On the same day that SB 820 passed the Senate, the N.C. Department of Energy and Natural Resources announced the findings of an assessment by the U.S. Geological Survey of the undiscovered oil and gas resources for five East Coast Mesozoic basins, including North Carolina, indicating natural gas resources in this state’s Deep River Basin sufficient to meet North Carolina’s natural gas demand for approximately 5.6 years. A smaller formation, the Dan River-Danville Basin, is estimated to contain a potential 60-day supply. Both basins are located in the piedmont area of the state.

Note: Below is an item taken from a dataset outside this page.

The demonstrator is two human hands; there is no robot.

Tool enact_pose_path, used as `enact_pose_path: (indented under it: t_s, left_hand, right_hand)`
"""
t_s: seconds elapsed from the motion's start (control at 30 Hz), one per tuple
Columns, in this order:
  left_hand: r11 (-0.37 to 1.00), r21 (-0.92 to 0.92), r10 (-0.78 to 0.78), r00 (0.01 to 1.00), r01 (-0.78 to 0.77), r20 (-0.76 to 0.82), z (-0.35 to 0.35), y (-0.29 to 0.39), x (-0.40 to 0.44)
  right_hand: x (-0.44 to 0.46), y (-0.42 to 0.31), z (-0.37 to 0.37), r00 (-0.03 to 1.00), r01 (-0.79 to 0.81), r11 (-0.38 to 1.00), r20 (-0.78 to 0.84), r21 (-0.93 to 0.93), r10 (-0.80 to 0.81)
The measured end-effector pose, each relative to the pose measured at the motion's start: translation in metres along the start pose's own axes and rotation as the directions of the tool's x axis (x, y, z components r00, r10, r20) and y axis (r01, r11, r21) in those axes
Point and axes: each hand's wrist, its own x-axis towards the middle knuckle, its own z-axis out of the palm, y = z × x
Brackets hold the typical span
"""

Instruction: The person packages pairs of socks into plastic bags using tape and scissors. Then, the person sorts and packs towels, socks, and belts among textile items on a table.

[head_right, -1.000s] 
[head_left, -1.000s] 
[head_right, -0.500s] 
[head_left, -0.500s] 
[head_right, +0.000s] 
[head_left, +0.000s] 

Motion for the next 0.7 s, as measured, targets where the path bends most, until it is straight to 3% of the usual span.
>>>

The House convenes today at noon. Also on the schedule are the reconsideration of five bills formerly ratified but then vetoed by Gov. Bev Perdue, including HB 351, the Restore Confidence in Government legislation requiring photo identification in order to vote; SB 9, called the No Discriminatory Purpose in Death Penalty, which essentially repeals the state’s Racial Justice Act; and SB 709, known as the Energy Jobs Act, which deals withoffshore and onshore energy development and prospective state revenues, and directs the governor to establish a regional energy pact with Virginia and South Carolina.